Work item:
Please copy out the full listing that follows exactly; no picture belongs in the copy.

Data to use:

________________________________________

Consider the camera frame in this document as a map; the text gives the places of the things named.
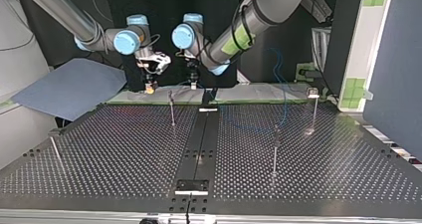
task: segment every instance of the metal table
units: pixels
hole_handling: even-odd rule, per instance
[[[198,108],[176,106],[176,126],[169,106],[88,113],[0,170],[0,222],[422,219],[422,173],[330,104],[315,121],[314,104]],[[175,195],[181,179],[207,180],[208,195]]]

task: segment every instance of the robotic arm
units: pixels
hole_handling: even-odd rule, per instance
[[[240,15],[214,44],[203,35],[202,16],[185,14],[183,23],[172,33],[172,41],[190,63],[191,60],[199,60],[211,73],[219,76],[230,65],[230,59],[234,55],[248,50],[254,44],[255,37],[269,27],[287,20],[301,1],[252,0],[245,5],[241,4]]]
[[[145,69],[146,91],[153,93],[155,76],[160,75],[171,60],[152,49],[149,24],[146,16],[138,14],[127,17],[127,27],[107,29],[88,13],[79,9],[71,0],[34,0],[75,36],[77,46],[86,51],[118,51],[123,55],[134,54],[137,64]]]

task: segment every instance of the wire
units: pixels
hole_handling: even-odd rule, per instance
[[[157,74],[158,72],[152,72],[152,71],[150,71],[149,70],[149,68],[147,68],[147,67],[144,67],[144,69],[148,72],[148,73],[150,73],[150,74],[152,74],[152,75],[155,75],[155,74]]]
[[[34,33],[29,28],[29,26],[25,23],[24,19],[22,19],[22,17],[19,15],[19,13],[15,10],[15,8],[12,6],[12,4],[9,1],[7,1],[7,0],[2,0],[2,1],[3,1],[3,4],[6,6],[6,8],[8,10],[10,10],[10,12],[12,13],[12,15],[18,20],[18,22],[21,23],[26,29],[28,29],[29,32],[31,32],[31,37],[28,39],[27,42],[25,42],[25,43],[23,43],[21,45],[18,45],[18,46],[15,46],[15,47],[11,47],[11,48],[3,48],[3,49],[0,49],[0,52],[12,51],[12,50],[23,48],[23,47],[29,45],[34,40],[34,38],[35,38]]]
[[[108,20],[108,21],[110,21],[110,22],[112,22],[112,19],[111,18],[109,18],[109,17],[107,17],[101,10],[100,10],[100,8],[99,8],[99,6],[97,6],[97,2],[96,2],[96,0],[93,0],[93,4],[94,4],[94,7],[96,8],[96,10],[97,10],[97,12],[104,18],[104,19],[106,19],[106,20]]]
[[[156,42],[158,42],[158,40],[161,38],[161,35],[159,34],[154,34],[151,36],[151,42],[149,42],[148,44],[144,45],[144,46],[140,46],[140,48],[146,48],[146,47],[150,47],[152,45],[154,45]]]
[[[236,47],[237,47],[240,51],[242,51],[242,53],[244,53],[244,52],[248,51],[248,49],[244,49],[242,46],[240,46],[239,42],[237,41],[237,38],[236,38],[236,32],[235,32],[235,25],[234,25],[234,23],[236,22],[236,19],[237,19],[238,15],[239,15],[239,8],[240,8],[240,6],[242,6],[242,4],[243,4],[244,2],[245,2],[245,0],[241,0],[241,1],[240,1],[240,3],[238,4],[238,6],[236,7],[235,13],[233,14],[233,18],[232,18],[232,23],[231,23],[231,32],[232,32],[232,39],[233,39],[233,42],[235,43]],[[248,24],[246,23],[246,19],[245,19],[245,13],[244,13],[244,9],[245,9],[245,7],[247,7],[247,6],[245,6],[245,5],[244,5],[244,6],[242,6],[242,12],[241,12],[241,16],[242,16],[242,25],[243,25],[243,27],[244,27],[244,29],[245,29],[245,31],[246,31],[246,33],[247,33],[247,35],[248,35],[248,38],[249,38],[249,44],[253,44],[252,35],[251,35],[250,31],[249,31],[249,27],[248,27]]]
[[[313,13],[314,13],[314,7],[315,7],[315,4],[316,4],[316,0],[313,0],[313,5],[312,5],[312,7],[311,7],[311,14],[313,14]],[[318,61],[318,58],[317,58],[317,51],[316,51],[316,48],[315,48],[315,46],[314,46],[314,41],[311,41],[311,48],[312,48],[312,50],[313,50],[313,54],[314,54],[314,56],[316,57],[316,65],[317,65],[317,67],[319,68],[319,72],[320,72],[320,75],[322,76],[323,82],[325,83],[325,85],[326,85],[326,87],[328,88],[328,90],[332,93],[332,96],[334,97],[335,101],[338,103],[338,98],[335,96],[335,94],[334,94],[334,92],[332,91],[331,87],[328,85],[328,82],[326,81],[325,76],[323,75],[322,68],[321,68],[321,67],[320,67],[320,65],[319,65],[319,61]]]
[[[0,52],[7,52],[7,51],[16,50],[16,49],[19,49],[19,48],[26,47],[34,40],[34,38],[35,38],[35,36],[34,36],[34,34],[32,34],[31,38],[26,43],[19,45],[19,46],[16,46],[16,47],[0,49]]]

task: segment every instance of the white wall
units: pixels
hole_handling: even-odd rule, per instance
[[[8,0],[26,21],[19,2]],[[0,1],[0,50],[16,47],[31,38],[28,31]],[[28,46],[11,51],[0,51],[0,103],[49,72],[47,62],[34,39]]]
[[[19,2],[8,0],[26,21]],[[0,50],[25,44],[31,33],[0,0]],[[38,145],[56,127],[54,118],[19,105],[1,104],[49,72],[36,39],[23,48],[0,51],[0,168]]]

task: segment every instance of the white panel
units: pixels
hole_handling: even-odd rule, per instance
[[[44,141],[55,127],[52,116],[24,107],[0,114],[0,169]]]
[[[20,3],[7,0],[26,21]],[[4,0],[0,0],[0,50],[25,44],[31,38],[31,32],[19,22],[8,9]],[[23,48],[0,51],[0,97],[13,94],[44,77],[48,72],[47,62],[36,39]]]
[[[369,87],[390,1],[386,0],[383,6],[362,6],[360,8],[342,83],[340,100],[342,100],[347,78],[366,79],[364,87],[366,89]],[[363,112],[365,102],[366,100],[362,99],[358,109],[339,109],[342,112]]]
[[[7,0],[26,21],[20,3]],[[31,32],[0,0],[0,50],[25,44]],[[0,104],[49,72],[37,40],[22,48],[0,51]],[[0,106],[0,168],[39,144],[56,127],[50,115],[18,105]]]

________________________________________

Response to the task:
Consider the camera frame in this document as a map; the text gives the places of the things named.
task: segment every instance of the metal table
units: pixels
hole_handling: even-odd rule, per instance
[[[198,108],[176,106],[176,126],[169,106],[88,113],[0,170],[0,222],[422,219],[422,173],[330,104],[315,121],[314,104]],[[175,195],[181,179],[207,180],[208,195]]]

task: segment every instance of the robotic arm
units: pixels
hole_handling: even-odd rule, per instance
[[[240,15],[214,44],[203,35],[202,16],[185,14],[183,23],[172,33],[172,41],[190,63],[191,60],[199,60],[211,73],[219,76],[230,65],[230,59],[234,55],[248,50],[254,44],[255,37],[269,27],[287,20],[301,1],[252,0],[245,5],[241,4]]]
[[[145,69],[146,91],[153,93],[155,76],[160,75],[171,60],[152,49],[149,24],[146,16],[138,14],[127,17],[127,27],[107,29],[88,13],[79,9],[71,0],[34,0],[75,36],[77,46],[86,51],[118,51],[123,55],[134,54],[137,64]]]

task: segment every instance of the wire
units: pixels
hole_handling: even-odd rule, per instance
[[[157,74],[158,72],[152,72],[152,71],[150,71],[149,70],[149,68],[147,68],[147,67],[144,67],[144,69],[148,72],[148,73],[150,73],[150,74],[152,74],[152,75],[155,75],[155,74]]]
[[[34,33],[29,28],[29,26],[25,23],[24,19],[22,19],[22,17],[19,15],[19,13],[15,10],[15,8],[12,6],[12,4],[9,1],[7,1],[7,0],[2,0],[2,1],[3,1],[3,4],[6,6],[6,8],[8,10],[10,10],[10,12],[12,13],[12,15],[18,20],[18,22],[21,23],[26,29],[28,29],[29,32],[31,32],[31,37],[28,39],[27,42],[25,42],[25,43],[23,43],[21,45],[18,45],[18,46],[15,46],[15,47],[11,47],[11,48],[3,48],[3,49],[0,49],[0,52],[12,51],[12,50],[23,48],[23,47],[29,45],[34,40],[34,38],[35,38]]]
[[[108,20],[108,21],[110,21],[110,22],[112,22],[112,19],[111,18],[109,18],[109,17],[107,17],[101,10],[100,10],[100,8],[99,8],[99,6],[97,6],[97,2],[96,2],[96,0],[93,0],[93,4],[94,4],[94,7],[96,8],[96,10],[97,10],[97,12],[104,18],[104,19],[106,19],[106,20]]]
[[[156,42],[158,42],[158,40],[161,38],[161,35],[159,34],[154,34],[151,36],[151,42],[149,42],[148,44],[144,45],[144,46],[140,46],[140,48],[146,48],[146,47],[150,47],[152,45],[154,45]]]
[[[236,47],[237,47],[240,51],[242,51],[242,53],[244,53],[244,52],[248,51],[248,49],[244,49],[242,46],[240,46],[239,42],[237,41],[237,38],[236,38],[236,32],[235,32],[235,25],[234,25],[234,23],[236,22],[236,19],[237,19],[238,15],[239,15],[239,8],[240,8],[240,6],[242,6],[242,4],[243,4],[244,2],[245,2],[245,0],[241,0],[241,1],[240,1],[240,3],[238,4],[238,6],[236,7],[235,13],[233,14],[233,18],[232,18],[232,23],[231,23],[231,32],[232,32],[232,39],[233,39],[233,42],[235,43]],[[248,24],[246,23],[246,19],[245,19],[245,13],[244,13],[244,9],[245,9],[245,7],[247,7],[247,6],[245,6],[245,5],[244,5],[244,6],[242,6],[242,12],[241,12],[241,16],[242,16],[242,25],[243,25],[243,27],[244,27],[244,29],[245,29],[245,31],[246,31],[246,33],[247,33],[247,35],[248,35],[248,38],[249,38],[249,44],[253,44],[252,35],[251,35],[250,31],[249,31],[249,27],[248,27]]]
[[[313,13],[314,13],[314,7],[315,7],[315,4],[316,4],[316,0],[313,0],[313,5],[312,5],[312,7],[311,7],[311,14],[313,14]],[[318,61],[318,58],[317,58],[317,51],[316,51],[316,48],[315,48],[315,46],[314,46],[314,41],[311,41],[311,48],[312,48],[312,50],[313,50],[313,54],[314,54],[314,56],[316,57],[316,65],[317,65],[317,67],[319,68],[319,72],[320,72],[320,75],[322,76],[323,82],[325,83],[325,85],[326,85],[326,87],[328,88],[328,90],[332,93],[332,96],[334,97],[335,101],[338,103],[338,98],[335,96],[335,94],[334,94],[334,92],[332,91],[331,87],[328,85],[328,82],[326,81],[325,76],[323,75],[322,68],[321,68],[321,67],[320,67],[320,65],[319,65],[319,61]]]
[[[0,52],[7,52],[7,51],[16,50],[16,49],[19,49],[19,48],[26,47],[34,40],[34,38],[35,38],[35,36],[34,36],[34,34],[32,34],[31,38],[26,43],[19,45],[19,46],[16,46],[16,47],[0,49]]]

task: segment every instance of the white wall
units: pixels
hole_handling: even-odd rule, per instance
[[[8,0],[26,21],[19,2]],[[0,1],[0,50],[16,47],[31,38],[28,31]],[[28,46],[11,51],[0,51],[0,103],[49,72],[47,62],[34,39]]]
[[[19,2],[8,0],[26,21]],[[0,50],[25,44],[31,33],[0,0]],[[38,145],[56,127],[54,118],[19,105],[1,104],[49,72],[36,39],[23,48],[0,51],[0,168]]]

task: segment every instance of the white panel
units: pixels
hole_handling: even-odd rule, per instance
[[[44,141],[55,127],[52,116],[24,107],[0,114],[0,169]]]
[[[20,3],[7,0],[26,21]],[[4,0],[0,0],[0,50],[25,44],[31,38],[31,32],[19,22],[8,9]],[[23,48],[0,51],[0,97],[13,94],[44,77],[48,72],[47,62],[36,39]]]
[[[369,87],[390,1],[386,0],[383,6],[362,6],[360,8],[342,83],[340,100],[342,100],[347,78],[366,79],[364,87],[366,89]],[[363,112],[365,102],[366,100],[362,99],[358,109],[339,109],[342,112]]]
[[[7,0],[26,21],[20,3]],[[31,32],[0,0],[0,50],[25,44]],[[0,104],[49,72],[37,40],[22,48],[0,51]],[[0,106],[0,168],[39,144],[56,127],[50,115],[18,105]]]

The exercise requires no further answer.